Stored records
------------------------------------------------------------

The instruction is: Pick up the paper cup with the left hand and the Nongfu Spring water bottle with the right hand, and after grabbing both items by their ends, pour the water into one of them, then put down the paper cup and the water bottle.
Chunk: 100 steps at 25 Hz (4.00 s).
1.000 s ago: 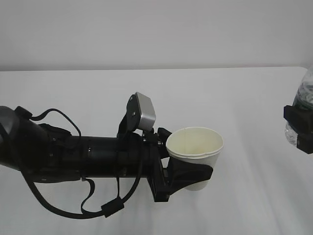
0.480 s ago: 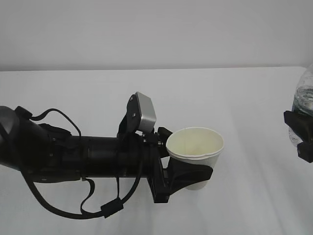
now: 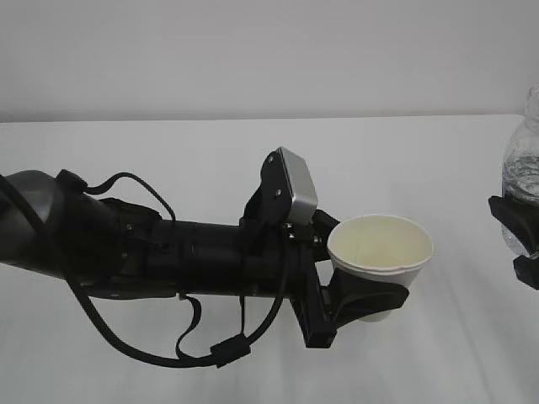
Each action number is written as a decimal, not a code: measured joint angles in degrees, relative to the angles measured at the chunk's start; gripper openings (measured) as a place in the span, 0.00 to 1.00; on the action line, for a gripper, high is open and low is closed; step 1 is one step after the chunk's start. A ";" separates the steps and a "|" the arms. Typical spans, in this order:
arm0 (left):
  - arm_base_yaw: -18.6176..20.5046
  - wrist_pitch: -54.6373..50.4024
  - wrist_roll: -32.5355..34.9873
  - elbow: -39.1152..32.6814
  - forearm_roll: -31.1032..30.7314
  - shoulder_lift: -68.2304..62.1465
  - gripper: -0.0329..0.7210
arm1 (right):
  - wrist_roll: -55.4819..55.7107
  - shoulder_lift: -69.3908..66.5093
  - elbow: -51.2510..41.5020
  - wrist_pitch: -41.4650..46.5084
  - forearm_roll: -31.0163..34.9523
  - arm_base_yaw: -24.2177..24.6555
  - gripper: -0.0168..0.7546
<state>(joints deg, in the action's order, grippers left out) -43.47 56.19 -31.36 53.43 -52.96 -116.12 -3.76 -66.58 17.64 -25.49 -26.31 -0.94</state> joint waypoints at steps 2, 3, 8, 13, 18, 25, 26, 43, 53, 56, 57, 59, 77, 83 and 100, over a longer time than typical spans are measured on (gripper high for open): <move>0.00 -0.04 0.00 0.51 0.15 0.00 0.68 | -0.52 0.00 0.00 0.00 0.00 0.00 0.58; 0.00 -0.04 0.00 0.74 0.28 0.00 0.68 | -1.10 0.00 0.00 0.09 0.00 0.00 0.58; -0.26 -0.13 0.00 0.74 0.36 -1.04 0.68 | -5.08 0.00 0.00 0.09 0.00 0.00 0.58; -1.26 -0.13 0.00 0.74 0.36 -1.04 0.68 | -9.54 0.00 0.00 0.09 0.00 0.00 0.58; -1.58 -0.13 0.00 0.74 0.36 -1.33 0.68 | -14.69 0.00 0.00 0.09 0.00 0.00 0.58; -2.69 -0.13 0.00 0.74 0.36 -1.33 0.68 | -20.77 0.00 0.00 0.23 0.00 0.00 0.58; -2.93 -0.13 0.00 0.74 0.36 -1.33 0.68 | -21.93 0.00 0.00 0.22 0.00 0.00 0.58; -3.28 -0.13 0.00 0.74 -0.79 -1.33 0.68 | -39.21 0.00 0.00 0.35 0.00 0.00 0.58; -3.41 -1.68 0.00 0.74 -1.60 -1.33 0.68 | -46.40 0.00 0.00 0.35 0.00 0.00 0.58; -3.64 -1.68 0.00 0.74 -1.60 -1.33 0.68 | -48.85 0.00 0.00 0.35 0.00 0.00 0.58; -3.73 -1.68 0.00 0.74 -1.60 -1.33 0.68 | -49.90 0.00 0.00 0.35 0.00 0.00 0.58; -3.84 -1.68 0.00 0.74 -1.60 -1.33 0.68 | -51.03 0.00 0.00 0.35 0.00 0.00 0.58; -3.86 -2.41 0.00 4.34 -0.45 -2.07 0.68 | -57.01 0.00 0.00 -1.27 -0.04 0.00 0.58; -4.57 -2.57 0.00 4.34 -0.45 -2.07 0.68 | -57.75 0.00 0.00 -2.21 -0.04 0.00 0.58; -6.07 -2.60 -6.01 4.34 -0.66 -2.07 0.68 | -61.02 0.00 0.00 -2.93 -0.04 0.00 0.58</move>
<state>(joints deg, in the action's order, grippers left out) -49.53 53.58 -37.37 57.77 -53.62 -118.19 -64.78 -66.58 17.64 -28.41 -26.35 -0.94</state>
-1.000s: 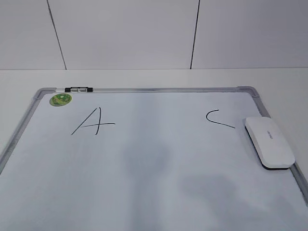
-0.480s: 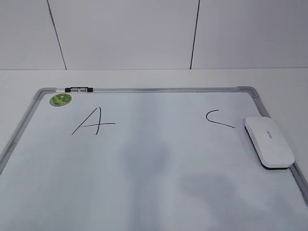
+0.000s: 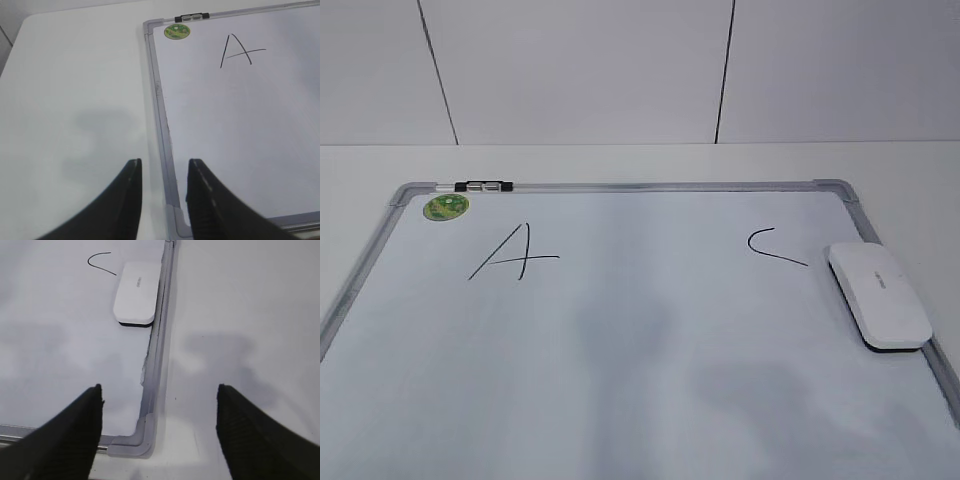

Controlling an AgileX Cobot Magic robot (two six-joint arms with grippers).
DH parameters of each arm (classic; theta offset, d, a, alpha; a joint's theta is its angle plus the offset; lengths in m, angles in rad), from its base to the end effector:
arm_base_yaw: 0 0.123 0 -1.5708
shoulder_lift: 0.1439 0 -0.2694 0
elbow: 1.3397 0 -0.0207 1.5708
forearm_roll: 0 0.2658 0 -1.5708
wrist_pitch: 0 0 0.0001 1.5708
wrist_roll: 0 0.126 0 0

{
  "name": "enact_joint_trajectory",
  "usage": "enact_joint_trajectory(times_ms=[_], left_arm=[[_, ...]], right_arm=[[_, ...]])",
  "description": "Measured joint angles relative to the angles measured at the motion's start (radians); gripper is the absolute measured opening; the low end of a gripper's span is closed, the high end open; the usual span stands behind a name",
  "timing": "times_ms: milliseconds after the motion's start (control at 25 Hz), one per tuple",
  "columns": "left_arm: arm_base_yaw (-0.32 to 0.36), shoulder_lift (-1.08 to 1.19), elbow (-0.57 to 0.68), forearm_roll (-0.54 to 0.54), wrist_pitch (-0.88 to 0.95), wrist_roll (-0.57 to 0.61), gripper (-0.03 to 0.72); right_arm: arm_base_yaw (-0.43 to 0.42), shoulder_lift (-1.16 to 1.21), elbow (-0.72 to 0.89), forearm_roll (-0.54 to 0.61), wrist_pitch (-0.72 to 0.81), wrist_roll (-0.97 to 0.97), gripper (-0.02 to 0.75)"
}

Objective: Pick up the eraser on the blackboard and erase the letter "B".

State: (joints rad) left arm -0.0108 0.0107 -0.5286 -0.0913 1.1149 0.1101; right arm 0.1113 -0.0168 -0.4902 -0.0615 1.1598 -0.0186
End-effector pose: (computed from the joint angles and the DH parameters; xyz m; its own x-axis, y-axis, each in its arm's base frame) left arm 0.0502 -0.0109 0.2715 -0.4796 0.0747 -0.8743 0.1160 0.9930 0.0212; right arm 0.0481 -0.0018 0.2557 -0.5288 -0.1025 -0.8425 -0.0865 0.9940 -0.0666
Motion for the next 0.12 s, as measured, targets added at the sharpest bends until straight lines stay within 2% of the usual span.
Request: enact_joint_trajectory(times_ms=[120], left_arm=[[0.0, 0.0, 0.0, 0.0, 0.0, 0.0, 0.239]], right_arm=[[0.0, 0.0, 0.001, 0.0, -0.002, 0.0, 0.568]])
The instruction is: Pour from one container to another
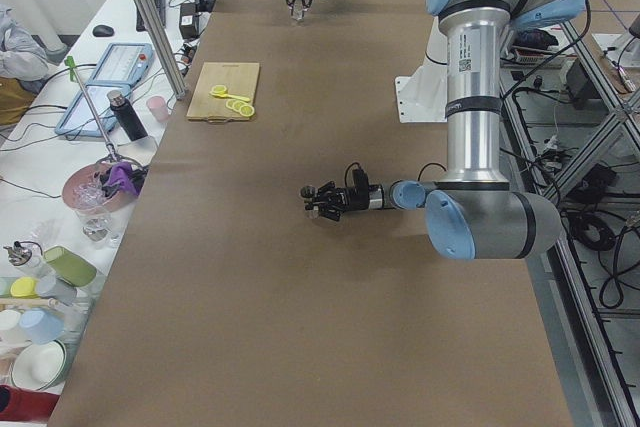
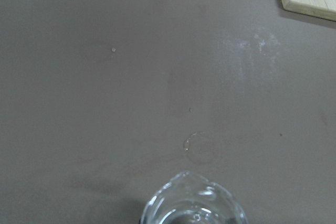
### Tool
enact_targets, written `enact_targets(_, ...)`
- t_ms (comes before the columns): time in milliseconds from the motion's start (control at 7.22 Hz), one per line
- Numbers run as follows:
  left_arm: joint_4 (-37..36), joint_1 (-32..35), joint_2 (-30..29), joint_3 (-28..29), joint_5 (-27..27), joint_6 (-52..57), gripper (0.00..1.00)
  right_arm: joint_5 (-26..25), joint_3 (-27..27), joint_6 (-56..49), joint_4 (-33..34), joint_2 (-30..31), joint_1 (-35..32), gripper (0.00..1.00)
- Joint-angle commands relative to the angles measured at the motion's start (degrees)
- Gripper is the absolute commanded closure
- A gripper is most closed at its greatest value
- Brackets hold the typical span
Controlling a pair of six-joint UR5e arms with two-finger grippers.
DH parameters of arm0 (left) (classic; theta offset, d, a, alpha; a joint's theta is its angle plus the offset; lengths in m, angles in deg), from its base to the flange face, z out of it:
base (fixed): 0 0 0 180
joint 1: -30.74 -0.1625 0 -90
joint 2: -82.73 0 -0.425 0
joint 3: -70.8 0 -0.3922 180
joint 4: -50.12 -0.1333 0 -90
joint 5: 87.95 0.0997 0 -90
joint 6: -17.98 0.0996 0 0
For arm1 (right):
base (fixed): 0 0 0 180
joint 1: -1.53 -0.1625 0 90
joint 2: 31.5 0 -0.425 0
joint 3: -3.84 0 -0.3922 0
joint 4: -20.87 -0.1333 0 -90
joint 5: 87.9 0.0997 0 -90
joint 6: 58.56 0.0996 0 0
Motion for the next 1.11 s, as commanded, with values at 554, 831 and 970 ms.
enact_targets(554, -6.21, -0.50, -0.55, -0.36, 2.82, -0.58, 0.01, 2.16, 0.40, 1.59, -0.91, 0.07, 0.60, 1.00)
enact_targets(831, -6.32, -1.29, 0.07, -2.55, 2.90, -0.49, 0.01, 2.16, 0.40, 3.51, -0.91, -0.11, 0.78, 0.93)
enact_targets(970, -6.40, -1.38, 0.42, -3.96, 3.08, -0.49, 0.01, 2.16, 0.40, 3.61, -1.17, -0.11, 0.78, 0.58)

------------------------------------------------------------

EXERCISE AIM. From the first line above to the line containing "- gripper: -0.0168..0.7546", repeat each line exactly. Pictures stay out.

OUTPUT OF THE TASK.
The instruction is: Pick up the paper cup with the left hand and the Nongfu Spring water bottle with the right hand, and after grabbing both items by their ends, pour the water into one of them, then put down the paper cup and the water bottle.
Chunk: 100 steps at 25 Hz (4.00 s).
1.000 s ago: 
0.480 s ago: 
now: 
Each action number is written as a decimal, not a code: measured joint angles in degrees, relative to the angles measured at the chunk's start; gripper openings (measured) as a place in the span, 0.00 to 1.00; on the action line, for a gripper, high is open and low is closed; step 1 is one step after the chunk's start. A ";" separates the steps and a "|" the arms. Typical spans, in this order:
arm0 (left):
  - arm_base_yaw: -18.6176..20.5046
  - wrist_pitch: -54.6373..50.4024
  - wrist_roll: -32.5355..34.9873
  - elbow: -39.1152..32.6814
  - forearm_roll: -31.1032..30.7314
  - shoulder_lift: -68.2304..62.1465
  - gripper: -0.0329..0.7210
arm1 (right):
  - wrist_roll: -55.4819..55.7107
  - shoulder_lift: -69.3908..66.5093
  - elbow: -51.2510..41.5020
  - wrist_pitch: -41.4650..46.5084
  - forearm_roll: -31.0163..34.9523
  - arm_base_yaw: -24.2177..24.6555
  - gripper: -0.0168..0.7546

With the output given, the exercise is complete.